One telling thing about Ubuntu on servers is that Dell doesn’t offer it pre-installed – Windows Server, Suse Enterprise, RHEL: yes, but Ubuntu Server: no. This would suggest to me that on bare metal kit, Ubuntu is behind both SUSE and RHEL/CentOS, but I could well believe that w.r.t. containers/VMs, Ubuntu Server is ahead.
Edited 2016-04-22 06:47 UTC
So it must be Dell telling us that Ubuntu is below Linux and Windows, while IBM’s LnuxOne tells you that Ubuntu/Redhat/Suse are equally important.
Backup up before upgrading and use the commandline to do the upgrade, not the graphical tool. I upgraded my laptop from 14.04 and it left with a borked system.
Ah, business as usual, then. If Ubuntu Server has that same upgrade process, their supposed advantage of numbers won’t last for crap.
Yeah, upgrading an existing setup has NEVER worked for me. I just back-up my home and do a clean install. It gives me a chance to do house-cleaning at the same time as my old install will have become cluttered.
Got Xubuntu 16.04 ISO via torrent last night… just letting it seed for awhile while I make my back-up of /home. I’ve stuck with Xubuntu since 2010. I let my brother try everything else, and after watching how he does, I stick with Xubuntu.
Well, you should always backup of course, but for a server upgrade a clean install is often a last resort option. It entails a lot more downtime for said server, and a lot more work for the admins.
> clean install
Clean installs are the best for desktop systems.
I’ve never had a serious problem updating Ubuntu over the past decade.
A week ago I went from 12.04 -> 14.04 -> 15.10 on an old laptop without a hitch.
Rule No 1. Remove Xscreensaver before updating. The last thing you want is your computer suspending/hibernating during the upgrade.
I’ve been under the impression that the graphical tool just runs do-release-upgrade. Of course that might not be the case
File a bug if they produce different results.
The graphical tool crashed and took down the process itself.
Why would you upgrade as soon as the new version was released?
Trusty (14.04) still has four years of support remaining. !0.04 still has 12 months support remaining.
I wait a few months for the first update release before upgrading. It saves quite a few hassles.
Because I wanted to try it out.
Edited 2016-04-23 05:38 UTC
Why not try it out risk-free in Virtualbox?
In the past I haven’t had much problems upgrading Ubuntu. But I do like to try it on a separate harddisk.
The Dutch translation of the disk partitioner managed to install on the wrong partition but the english version went allright.
16.04 on my laptop (with 15.10 and windows 7) doesn’t like the boot partition the previous version created and complains.
Grub is weird and I don’t know if efi is really an improvement.
Edited 2016-04-23 10:38 UTC
I dunno. It was on my laptop and I wasn’t really worried about losing any data since I had anything important in dropbox already.

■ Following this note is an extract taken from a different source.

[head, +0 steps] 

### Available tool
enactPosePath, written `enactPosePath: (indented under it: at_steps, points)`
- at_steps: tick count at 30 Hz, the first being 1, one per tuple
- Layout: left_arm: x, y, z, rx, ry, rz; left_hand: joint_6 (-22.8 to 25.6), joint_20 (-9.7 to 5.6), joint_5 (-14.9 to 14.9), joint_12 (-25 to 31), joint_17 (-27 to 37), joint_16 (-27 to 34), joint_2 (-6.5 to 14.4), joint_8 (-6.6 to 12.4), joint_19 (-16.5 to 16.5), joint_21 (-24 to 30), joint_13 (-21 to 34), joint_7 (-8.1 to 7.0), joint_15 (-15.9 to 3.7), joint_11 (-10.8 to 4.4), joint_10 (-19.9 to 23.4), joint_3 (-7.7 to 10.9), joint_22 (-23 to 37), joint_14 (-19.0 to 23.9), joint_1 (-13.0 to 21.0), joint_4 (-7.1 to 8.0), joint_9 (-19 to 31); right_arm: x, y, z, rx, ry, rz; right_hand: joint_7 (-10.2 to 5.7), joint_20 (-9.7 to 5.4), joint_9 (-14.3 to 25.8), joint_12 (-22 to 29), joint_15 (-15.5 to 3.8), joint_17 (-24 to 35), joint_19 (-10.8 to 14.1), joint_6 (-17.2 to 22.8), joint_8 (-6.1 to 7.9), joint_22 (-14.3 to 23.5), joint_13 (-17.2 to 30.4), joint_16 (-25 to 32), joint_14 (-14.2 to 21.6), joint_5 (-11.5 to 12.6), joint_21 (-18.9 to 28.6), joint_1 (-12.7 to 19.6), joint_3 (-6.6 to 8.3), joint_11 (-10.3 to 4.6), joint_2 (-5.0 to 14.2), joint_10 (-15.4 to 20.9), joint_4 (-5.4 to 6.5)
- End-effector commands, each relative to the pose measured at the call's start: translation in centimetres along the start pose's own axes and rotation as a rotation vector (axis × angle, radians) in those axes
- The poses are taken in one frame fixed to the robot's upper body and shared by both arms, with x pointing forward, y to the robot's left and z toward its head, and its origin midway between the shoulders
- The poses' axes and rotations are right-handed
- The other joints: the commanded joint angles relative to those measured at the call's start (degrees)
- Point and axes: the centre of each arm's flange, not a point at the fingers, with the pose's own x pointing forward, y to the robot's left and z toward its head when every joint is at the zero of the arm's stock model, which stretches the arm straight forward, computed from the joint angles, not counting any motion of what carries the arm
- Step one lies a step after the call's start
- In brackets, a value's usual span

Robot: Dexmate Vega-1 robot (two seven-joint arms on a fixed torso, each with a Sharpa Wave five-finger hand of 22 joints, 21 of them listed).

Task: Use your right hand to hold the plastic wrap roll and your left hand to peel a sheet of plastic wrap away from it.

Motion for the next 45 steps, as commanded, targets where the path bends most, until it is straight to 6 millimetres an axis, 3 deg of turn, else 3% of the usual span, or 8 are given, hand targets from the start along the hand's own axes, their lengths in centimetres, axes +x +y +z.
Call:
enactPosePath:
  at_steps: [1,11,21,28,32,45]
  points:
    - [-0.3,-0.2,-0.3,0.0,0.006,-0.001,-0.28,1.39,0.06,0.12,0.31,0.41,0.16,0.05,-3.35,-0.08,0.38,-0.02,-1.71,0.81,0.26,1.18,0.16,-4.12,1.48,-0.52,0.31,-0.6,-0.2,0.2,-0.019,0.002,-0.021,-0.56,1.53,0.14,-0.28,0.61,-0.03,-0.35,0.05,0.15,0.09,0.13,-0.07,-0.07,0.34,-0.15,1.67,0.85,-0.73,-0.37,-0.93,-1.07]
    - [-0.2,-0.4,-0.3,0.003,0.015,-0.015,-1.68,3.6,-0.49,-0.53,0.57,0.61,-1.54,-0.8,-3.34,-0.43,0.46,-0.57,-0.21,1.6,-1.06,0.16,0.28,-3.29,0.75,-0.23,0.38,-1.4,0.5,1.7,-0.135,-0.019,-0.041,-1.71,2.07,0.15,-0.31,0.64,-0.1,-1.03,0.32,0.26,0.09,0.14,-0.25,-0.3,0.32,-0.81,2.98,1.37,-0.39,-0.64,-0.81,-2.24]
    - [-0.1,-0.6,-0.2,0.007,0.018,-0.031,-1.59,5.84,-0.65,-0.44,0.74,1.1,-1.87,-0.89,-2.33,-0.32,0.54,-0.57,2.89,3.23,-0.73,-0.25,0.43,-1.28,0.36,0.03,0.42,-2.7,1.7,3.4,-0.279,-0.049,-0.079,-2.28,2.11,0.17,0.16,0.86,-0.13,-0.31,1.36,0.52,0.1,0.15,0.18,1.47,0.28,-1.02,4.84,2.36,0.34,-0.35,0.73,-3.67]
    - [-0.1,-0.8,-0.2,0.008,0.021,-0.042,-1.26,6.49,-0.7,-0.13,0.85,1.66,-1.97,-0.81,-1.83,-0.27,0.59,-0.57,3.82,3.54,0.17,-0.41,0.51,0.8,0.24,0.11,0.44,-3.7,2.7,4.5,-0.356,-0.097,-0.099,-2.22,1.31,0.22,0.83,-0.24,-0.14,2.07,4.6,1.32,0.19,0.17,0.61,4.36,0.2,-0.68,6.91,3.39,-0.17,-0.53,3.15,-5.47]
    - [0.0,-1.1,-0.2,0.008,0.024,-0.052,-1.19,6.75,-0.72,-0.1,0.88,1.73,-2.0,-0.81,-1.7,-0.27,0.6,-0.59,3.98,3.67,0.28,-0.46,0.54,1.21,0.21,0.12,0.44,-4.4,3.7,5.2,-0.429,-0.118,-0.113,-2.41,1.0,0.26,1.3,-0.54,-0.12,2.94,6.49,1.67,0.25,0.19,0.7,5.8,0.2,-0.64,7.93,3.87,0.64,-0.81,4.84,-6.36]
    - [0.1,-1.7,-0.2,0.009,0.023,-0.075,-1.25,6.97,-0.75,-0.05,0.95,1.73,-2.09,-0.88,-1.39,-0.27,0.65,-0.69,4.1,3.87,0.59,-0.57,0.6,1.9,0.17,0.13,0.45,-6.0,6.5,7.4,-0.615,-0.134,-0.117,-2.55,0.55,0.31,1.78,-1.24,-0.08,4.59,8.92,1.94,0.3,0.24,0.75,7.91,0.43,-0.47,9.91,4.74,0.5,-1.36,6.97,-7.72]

And yet Debian has little to no issues going from one stable release to the next.
This is why I no longer use Ubuntu, especially going from one LTS to another LTS should be considered doable and a top priority for them to have it working correctly.
Debian has a much smaller installed base. Ubuntu has around 50% of all Linux users. The comparison is pointless in so many ways. I would be using Debian if it was “better” for me. It isn’t.
What? How is that relevant to “Debian is better/more stable than Ubuntu?” You are aware that Ubuntu is derived from Debian and it just happens to be that Ubuntu is created based on Debian unstable, yet is generally more unstable than Debian unstable, right?
Of course I know that! But more users means more hardware combinations and more different kind of issues. My point was that if Debian had as many (similar) users as Ubuntu it could be just as “unstable”.